The Central Government of India to repeal 1,824 obsolete laws

 

Various rules put up obstacles to functioning smooth administration and ease to do business. The Narendra Modi government will soon remove such archaic laws, which survived for years like a relic in a museum but with no relevance in modern India.

  • Like an inspector shall have well-brushed teeth.
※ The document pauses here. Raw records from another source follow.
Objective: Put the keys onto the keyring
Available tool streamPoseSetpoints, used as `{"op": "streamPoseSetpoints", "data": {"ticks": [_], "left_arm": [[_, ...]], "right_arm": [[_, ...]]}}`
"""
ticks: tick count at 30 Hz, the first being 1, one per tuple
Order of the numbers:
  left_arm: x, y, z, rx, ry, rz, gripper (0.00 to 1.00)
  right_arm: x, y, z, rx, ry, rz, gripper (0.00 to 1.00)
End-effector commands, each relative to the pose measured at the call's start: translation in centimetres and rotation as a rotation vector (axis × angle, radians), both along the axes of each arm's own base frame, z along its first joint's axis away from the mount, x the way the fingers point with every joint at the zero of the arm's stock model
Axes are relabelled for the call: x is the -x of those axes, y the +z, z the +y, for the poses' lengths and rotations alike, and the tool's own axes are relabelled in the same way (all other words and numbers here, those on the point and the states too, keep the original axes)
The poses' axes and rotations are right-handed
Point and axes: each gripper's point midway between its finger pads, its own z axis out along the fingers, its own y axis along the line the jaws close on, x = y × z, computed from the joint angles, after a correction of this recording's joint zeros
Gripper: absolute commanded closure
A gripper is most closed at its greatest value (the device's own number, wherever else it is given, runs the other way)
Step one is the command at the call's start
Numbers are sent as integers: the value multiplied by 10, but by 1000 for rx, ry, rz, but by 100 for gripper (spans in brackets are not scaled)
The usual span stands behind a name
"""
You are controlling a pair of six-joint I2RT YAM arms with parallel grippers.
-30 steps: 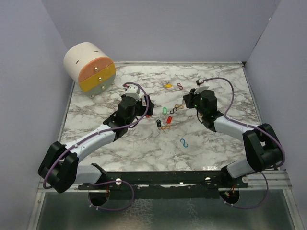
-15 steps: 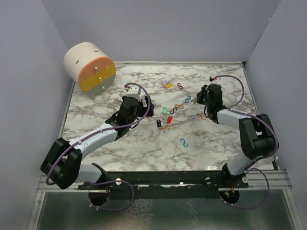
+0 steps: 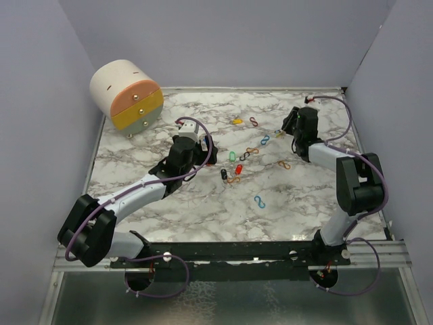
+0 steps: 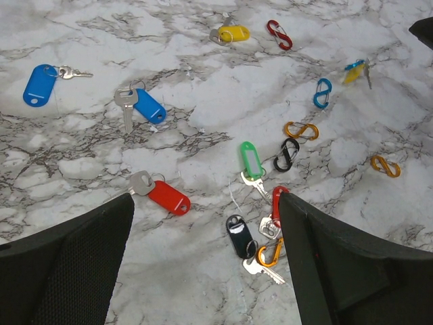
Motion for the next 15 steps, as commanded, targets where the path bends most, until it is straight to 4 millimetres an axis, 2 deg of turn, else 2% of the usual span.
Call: {"op": "streamPoseSetpoints", "data": {"ticks": [1, 4, 7, 15], "left_arm": [[-2, 8, -1, 23, 6, -23, 10], [-3, 9, -1, 23, 5, -23, 10], [-3, 9, -3, 28, 1, -22, 10], [-5, 4, -6, 28, -5, -7, 10]], "right_arm": [[2, -1, -6, -2, -33, -1, 63], [6, 0, -4, 0, -14, 3, 61], [16, -7, 7, -15, 53, 41, 61], [45, -41, 50, -56, 226, 160, 61]]}}
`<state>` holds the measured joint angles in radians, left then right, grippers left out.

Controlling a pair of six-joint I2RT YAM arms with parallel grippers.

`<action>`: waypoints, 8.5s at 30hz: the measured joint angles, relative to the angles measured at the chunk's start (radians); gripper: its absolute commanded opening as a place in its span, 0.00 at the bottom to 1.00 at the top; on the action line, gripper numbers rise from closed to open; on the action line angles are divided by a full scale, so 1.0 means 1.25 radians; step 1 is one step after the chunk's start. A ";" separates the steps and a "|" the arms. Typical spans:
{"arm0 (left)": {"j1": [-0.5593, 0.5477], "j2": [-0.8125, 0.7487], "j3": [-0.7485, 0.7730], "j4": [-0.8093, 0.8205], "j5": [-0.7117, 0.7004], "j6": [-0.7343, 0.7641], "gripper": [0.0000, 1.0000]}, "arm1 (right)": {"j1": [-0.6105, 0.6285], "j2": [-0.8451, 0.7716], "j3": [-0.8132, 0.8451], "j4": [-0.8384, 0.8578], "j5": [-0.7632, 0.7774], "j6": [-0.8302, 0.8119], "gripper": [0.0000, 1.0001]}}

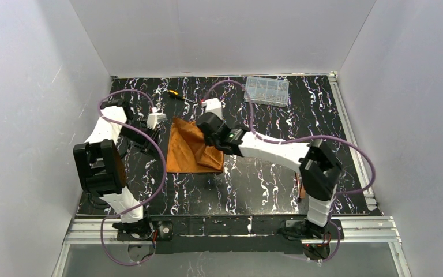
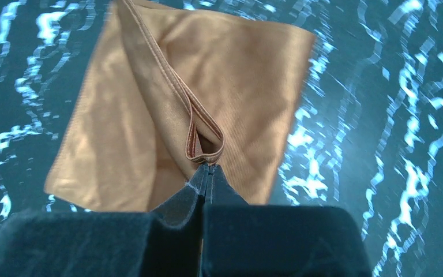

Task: Fold the napkin into a case and place the utensils inside
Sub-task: Fold the rectangle-folded napkin at the center of the board, then smooth out the square-folded napkin at the center of the board.

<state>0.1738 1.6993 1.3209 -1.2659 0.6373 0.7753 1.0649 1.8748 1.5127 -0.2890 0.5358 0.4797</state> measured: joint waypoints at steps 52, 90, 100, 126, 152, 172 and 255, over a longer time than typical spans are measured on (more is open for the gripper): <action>-0.100 0.073 -0.009 0.150 -0.098 -0.125 0.11 | -0.023 -0.099 -0.186 0.087 -0.132 0.183 0.01; -0.089 0.074 -0.019 0.153 -0.107 -0.127 0.11 | -0.117 -0.093 -0.173 0.093 -0.188 0.198 0.01; -0.009 0.073 -0.012 0.125 -0.104 -0.105 0.11 | -0.006 0.195 0.067 0.083 -0.352 0.146 0.01; 0.000 0.069 -0.013 0.112 -0.102 -0.090 0.13 | 0.029 0.281 0.154 0.078 -0.414 0.129 0.02; 0.000 0.069 0.003 0.104 -0.087 -0.105 0.19 | 0.001 0.243 0.220 -0.008 -0.463 0.061 0.71; -0.134 0.089 -0.029 0.136 -0.038 -0.172 0.18 | -0.218 0.177 0.123 -0.081 -0.464 0.015 0.42; -0.193 0.060 -0.123 0.306 -0.145 -0.307 0.28 | -0.294 0.023 -0.276 0.143 -0.961 0.122 0.18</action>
<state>-0.0677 1.7748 1.1671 -0.8837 0.4564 0.3920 0.6979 1.9030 1.1679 -0.1101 -0.6655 0.6323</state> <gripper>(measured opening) 0.312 0.187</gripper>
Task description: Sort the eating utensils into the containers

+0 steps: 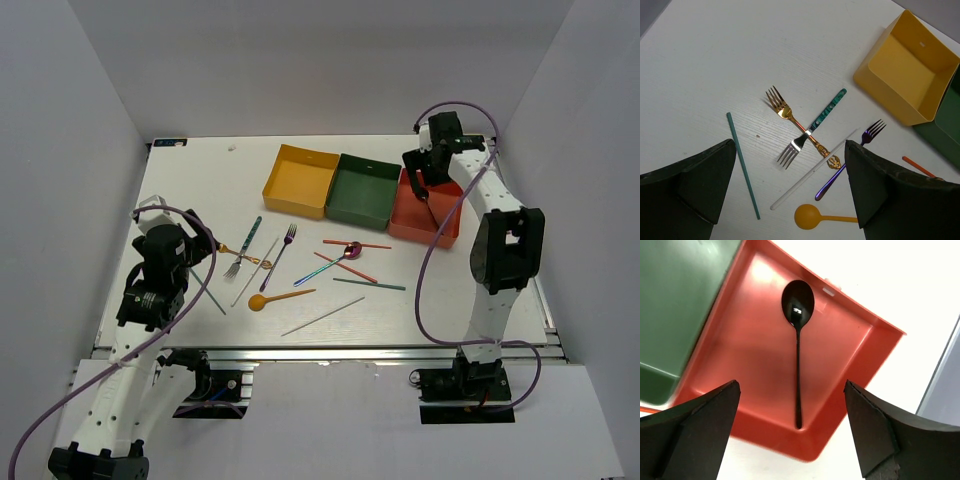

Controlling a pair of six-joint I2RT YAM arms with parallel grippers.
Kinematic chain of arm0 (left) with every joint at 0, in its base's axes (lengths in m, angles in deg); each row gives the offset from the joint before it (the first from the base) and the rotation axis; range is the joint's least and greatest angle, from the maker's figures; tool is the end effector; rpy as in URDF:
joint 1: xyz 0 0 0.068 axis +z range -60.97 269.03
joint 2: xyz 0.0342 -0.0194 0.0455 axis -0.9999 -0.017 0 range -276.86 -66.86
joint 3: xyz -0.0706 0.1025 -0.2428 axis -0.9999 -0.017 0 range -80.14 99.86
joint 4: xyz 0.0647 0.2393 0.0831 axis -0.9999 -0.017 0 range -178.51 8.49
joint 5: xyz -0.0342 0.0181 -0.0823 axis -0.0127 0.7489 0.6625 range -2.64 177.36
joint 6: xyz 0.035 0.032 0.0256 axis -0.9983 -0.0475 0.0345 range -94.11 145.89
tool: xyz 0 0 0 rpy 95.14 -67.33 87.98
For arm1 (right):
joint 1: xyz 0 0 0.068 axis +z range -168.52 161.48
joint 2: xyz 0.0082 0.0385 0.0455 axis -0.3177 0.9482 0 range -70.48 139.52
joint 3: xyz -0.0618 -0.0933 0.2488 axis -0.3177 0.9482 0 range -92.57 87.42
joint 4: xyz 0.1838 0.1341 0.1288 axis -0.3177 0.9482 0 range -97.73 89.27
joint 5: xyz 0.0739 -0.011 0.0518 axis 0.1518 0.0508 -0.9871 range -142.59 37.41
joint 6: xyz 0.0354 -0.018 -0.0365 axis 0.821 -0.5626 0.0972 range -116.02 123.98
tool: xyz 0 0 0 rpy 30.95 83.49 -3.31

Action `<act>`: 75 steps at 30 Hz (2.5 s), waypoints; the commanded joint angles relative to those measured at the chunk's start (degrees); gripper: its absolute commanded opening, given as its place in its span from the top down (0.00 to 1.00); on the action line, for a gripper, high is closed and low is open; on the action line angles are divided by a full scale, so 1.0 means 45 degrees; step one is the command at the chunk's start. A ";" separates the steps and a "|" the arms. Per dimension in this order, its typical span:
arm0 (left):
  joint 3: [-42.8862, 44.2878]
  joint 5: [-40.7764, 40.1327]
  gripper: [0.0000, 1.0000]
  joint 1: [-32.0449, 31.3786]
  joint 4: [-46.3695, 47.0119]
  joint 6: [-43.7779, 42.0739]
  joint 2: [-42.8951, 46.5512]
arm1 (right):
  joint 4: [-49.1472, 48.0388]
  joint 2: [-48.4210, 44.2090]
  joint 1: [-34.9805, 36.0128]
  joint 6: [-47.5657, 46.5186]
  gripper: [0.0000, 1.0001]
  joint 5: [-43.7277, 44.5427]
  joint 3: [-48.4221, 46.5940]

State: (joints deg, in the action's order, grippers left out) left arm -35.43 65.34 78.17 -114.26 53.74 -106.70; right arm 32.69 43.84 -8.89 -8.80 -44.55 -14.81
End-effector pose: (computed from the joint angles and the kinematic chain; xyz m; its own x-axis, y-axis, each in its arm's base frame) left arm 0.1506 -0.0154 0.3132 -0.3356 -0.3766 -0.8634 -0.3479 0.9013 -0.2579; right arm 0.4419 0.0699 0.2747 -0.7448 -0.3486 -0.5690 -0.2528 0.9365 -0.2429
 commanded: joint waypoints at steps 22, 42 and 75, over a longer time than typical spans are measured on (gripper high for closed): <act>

He shall be disqualified if he has a pigeon chest, knock knees, flatfeet and hammer toes. (Indian Motor Vehicles Act 1914)
  • Law which allowed the British monarch to review decisions of all Indian courts.
  • One could have been jailed if found anything worth more than Rs 10 and did not report it to a revenue officer. (Indian Treasure Trove Act, 1878)
  • toll tax cannot be more than 2 annas, a denomination not in use any more, for boats ferrying passengers across the river Ganga.
  • Kites were also aircraft and one requires to obtain (Indian Aircraft Act, 1934)
  • Another one is that policemen in few states shall to ensure that air-dropped pamphlets do not fall in their areas.
  • The government has now established a committee that shall be headed by R Ramanujam, to re-examine all Acts recommended to be repealed by Review of Administrative Laws which was set up by the Atal Bihari Vajpayee government in 1998.

During the election campaign of 2014, Narendra Modi promised that for every law passed, his government would repeal 10 obsolete laws.

While successive governments could remove just 1,301 obsolete laws, the present central government has managed to scrape 1,200 Acts in just three years and would repeal 1,824 more obsolete central Acts, law minister Ravi Shankar Prasad opinioned.

 

Major Laws Abolished:

  • Laws on licence to kill and capture of wild elephants in certain circumstances,
  • segregation and medical treatment of lepers,
  • prohibition of pledging of labour of children (child slavery)
  • agreement with Pakistan on exchange of prisoners,
  • rules regulating recruitment of foreigners during pre-Independence period,
  • regulating the grant of titles to qualified persons in western medical science and
  • continuation of use of courts for those who migrated to Pakistan and power to regulate prices of newspapers in Bengal, Assam and Punjab.